Specifically, as depicted in output 626, NLG 226 outputs natural
language for VariableExpression-type node 548 and natural language
for NumberExpression node 553 with the sign word "plus" between,
since a NumberExpression is defined to be positive.
[0070] NLG 226 visits VariableExpression-type node 548, and applies
the rules in Appendix A for VariableExpressions, as depicted in
output 628. Specifically, NLG 226 outputs "zee" for node 548, which
is a phonetic spelling of the variable character `Z` represented at
child node 550. NLG 226 also visits NumberExpression-type node 552,
and applies the rules in Appendix A for NumberExpressions, which is
also depicted in output 628. Specifically, NLG 226 outputs "seven"
for node 552 to represent the number `7` at child node 554.
[0071] Thus, as depicted at final output 630 of FIG. 6B, NLG 226
outputs the following natural language for mathematical expression
100 based on syntax tree 500: "FIVE TIMES THE QUANTITY ECKS PLUS
ONE OVER THE QUANTITY WHY MINUS THREE TO THE FOURTH ALL MINUS THE
QUANTITY ZEE PLUS SEVEN".
Outputting the Natural Language
[0072] At step 410 of flowchart 400 (FIG. 4), the output string is
outputted.
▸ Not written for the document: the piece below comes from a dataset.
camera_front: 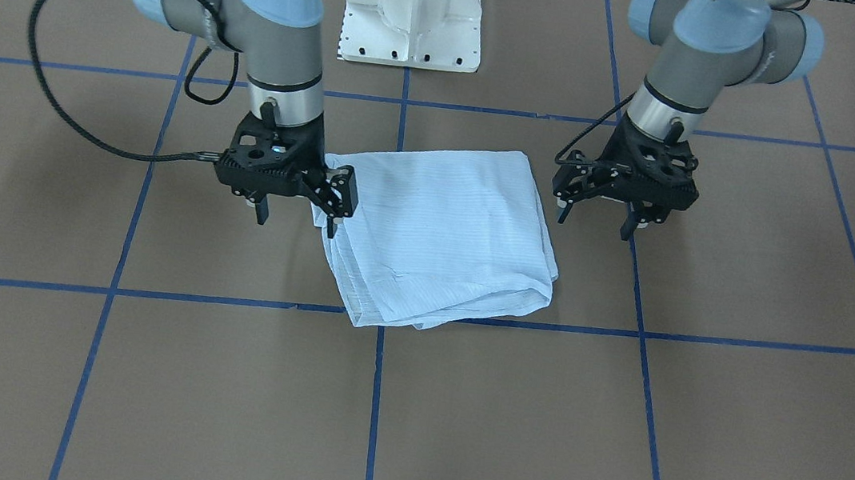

For example, NLG 226 sends information for the natural
language generated for expression 100 (e.g., depicted in output
630) to math converter client 212. According to one embodiment,
math converter client 212 outputs the natural language by causing
TTS converter service 218 to convert the natural language for
expression 100 to speech. According to an embodiment, TTS converter
service 218 is configured to output audio, for the speech derived
from the natural language for expression 100, via audio
capabilities of client device 210. Field 342 of GUI 300 (FIG. 3)
displays representations of voices, such as Speech API (SAPI)
voices, that are installed on client device 210. A user of client
device 210 may select one of the installed voices to choose the
style of speech being created by TTS converter service 218.
[0073] According to another embodiment, math converter client 212
outputs the natural language for expression 100 by displaying text,
such as ASCII text, which represents the generated natural
language, in a graphical user interface such as GUI 300 of FIG. 3.
In the example of GUI 300, field 332 displays text 330 that
represents natural language created by NLG 226 to communicate
expressions 310/320. In an embodiment, math converter client 212
outputs the natural language for expression 100 and also displays a
structured mathematical representation of expression 100, e.g., as
an image. According to yet another embodiment, math converter
client 212 causes the natural language generated for expression 100
to be both (a) displayed as text, and (b) converted to speech by
TTS converter service 218.
Natural Language Text for Number Expressions
[0074] Special care is taken for processing numbers, as there can
be numerous special cases. For example, the American English rules
governing natural language for communicating ones and tens places
are irregular. (For example, natural language for `107` may be "one
hundred seven" or "one hundred and seven"). Also, there are
repeating patterns every three powers of ten that can be exploited
to simplify the creation of natural language for larger numbers.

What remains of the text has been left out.